近年、兵庫県新温泉町や鳥取県智頭町周辺の駅近くなど、人の生活圏におけるクマの出没情報が相次いでいる。この状況を受け、地域のインフラや開発を支える現場の安全確保に向けた具体的な動きが始まった。鳥取県測量設計業協会東部支部と八頭県土整備事務所が令和8年7月2日に開催した意見交換会の席上、西村和政支部長の提案を受け、八頭県土整備事務所も研修会などの対策を決めた。
変わるクマへの認識と現場の懸念
従来の「死んだふりをすればやり過ごせる」といった認識は過去のものとなりつつあり、現在はクマに対する正しい知識と新たな認識を持つことが強く求められている。特に測量などで日常的に山林や現場に入る作業員にとって、クマとの遭遇は生命に関わる重大なリスク。
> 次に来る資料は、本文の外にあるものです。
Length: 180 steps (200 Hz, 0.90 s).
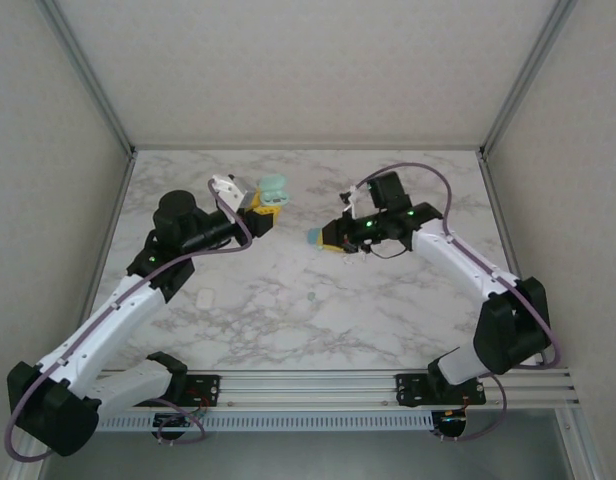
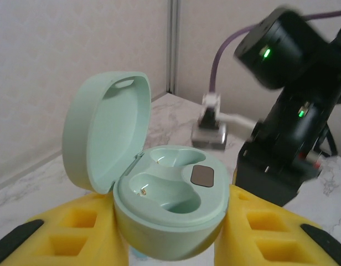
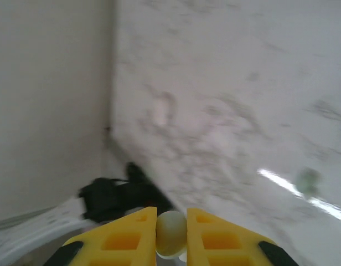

現場からは「遭遇を完全に避けることは難しい」という懸念の声が上がっており、早急な安全対策が迫られている。

(測量設計業協会東部支部)
県の新部署設立と研修会の提案
こうした状況の中、鳥取県では知事主導のもと、野生動物対策などを専門に行う新たな部署が設立されており、この動きに合わせ、意見交換会の席上で、県の専門部署から講師を招いた「クマ対策講習会(研修会)」の実施が提案され、前向きな回答が得られている状況だ。

(八頭県土整備事務所幹部)
今後の課題~参加メンバーの選定と日程調整
講習会開催に向けて、今後は以下の点を中心に調整を進めていく方針。
〇参加対象者の選定
実際に現場へ出る測量スタッフや隊長職をメインとしつつ、どのような装備を準備すべきかを判断・決定する経営幹部や上層部の参加を促す。
〇日程の選定
現場のスケジュールを踏まえ、効果的な開催時期を検討する。意見交換会では「できるだけ早い時期に開催してほしい」と早期開催を求める声も上がった。
同事務所からは「いつ頃、どのようなメンバーで開催すべきか、現場の意見を反映させ具体的な日程調整に入りたい」としており、早期開催に向けた準備を進めていくことで一致した。